Willamette University’s kicker, Conner Mertens, has become the first ever still-active college football player to come out publicly.
Mertens announced that he was bisexual in a letter he posted to Twitter on Monday evening, January 27.
Reportedly Mertens came out to his coach Glen Fowles by saying simply, “I’m bisexual. I like dudes. I have a boyfriend. And next week, I’m going to tell the world.”
According to Fowles, throughout his entire twenty-year football career at Willamette, he has had never had to deal with a player coming out to him.
Although he came out to his coach and team leaders earlier on, his teammates were told the evening prior to his public announcement. Their reaction was not what he expected; apparently they were hugely supportive, leaving Mertens “speechless.”

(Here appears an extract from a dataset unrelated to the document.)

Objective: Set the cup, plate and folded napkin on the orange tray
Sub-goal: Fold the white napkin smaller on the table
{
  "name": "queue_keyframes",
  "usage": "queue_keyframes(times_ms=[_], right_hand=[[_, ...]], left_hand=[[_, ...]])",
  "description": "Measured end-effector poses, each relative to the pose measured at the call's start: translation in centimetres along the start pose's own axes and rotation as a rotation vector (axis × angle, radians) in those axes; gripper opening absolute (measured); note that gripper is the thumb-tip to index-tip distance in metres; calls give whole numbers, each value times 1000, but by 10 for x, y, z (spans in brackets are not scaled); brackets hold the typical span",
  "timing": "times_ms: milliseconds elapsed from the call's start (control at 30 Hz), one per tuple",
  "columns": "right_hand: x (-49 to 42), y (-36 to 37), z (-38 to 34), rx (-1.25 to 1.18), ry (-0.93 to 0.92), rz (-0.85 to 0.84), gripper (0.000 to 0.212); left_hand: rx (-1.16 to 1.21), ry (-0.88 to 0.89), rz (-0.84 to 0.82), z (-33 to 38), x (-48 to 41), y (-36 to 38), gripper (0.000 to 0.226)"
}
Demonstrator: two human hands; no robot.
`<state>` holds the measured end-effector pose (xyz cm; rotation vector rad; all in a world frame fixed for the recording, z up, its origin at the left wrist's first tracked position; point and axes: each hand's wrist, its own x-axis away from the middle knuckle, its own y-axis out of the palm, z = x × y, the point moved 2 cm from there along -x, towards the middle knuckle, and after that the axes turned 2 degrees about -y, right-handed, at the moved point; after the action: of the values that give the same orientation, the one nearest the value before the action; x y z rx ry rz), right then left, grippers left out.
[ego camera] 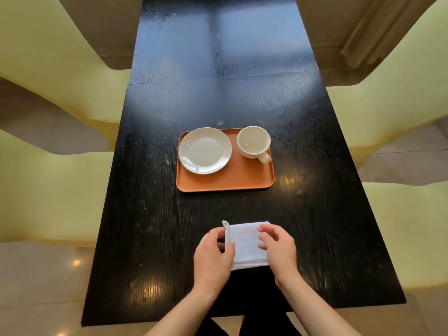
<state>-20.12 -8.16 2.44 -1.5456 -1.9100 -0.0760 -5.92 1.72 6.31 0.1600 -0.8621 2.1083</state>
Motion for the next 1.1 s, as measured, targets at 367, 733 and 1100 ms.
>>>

He told Outsports that, ironically, it was the football community that scared Mertens the most when it came to coming out.
Locker room conversations are often focused around the hyper sense of masculinity expected from players, so his decision to come out in a sport where no active players have come out before was an extremely bold one.
Mertens even admitted to his own involvement in homophobic language, saying, “I’ve been around athletes all my life. I’ve heard the stuff we say. I say ‘we’ because I’m not going to lie, I contributed to it…I made fun of guys by calling them ‘gay’ or ‘homo’ or ‘queer.’ So I’ve always assumed because everyone wants to be masculine, and because they see being gay as a weakness, they’d label me that and not give me a fair shot on the field.”
In his letter, which his teammates read the previous evening, he included a personal note to others struggling with their sexuality: “You are not alone. You do not need to come out but you do need to know that you do not have to go at this by yourself. The aloneness you’re feeling is temporary and it will get better.”
He then added: “Love yourself and allow others to love you. Be who you are and know you’re not alone.”
Mertens’ decision to come out was largely for personal reasons, although he did state that he hoped other LGBT athletes would be inspired by his actions.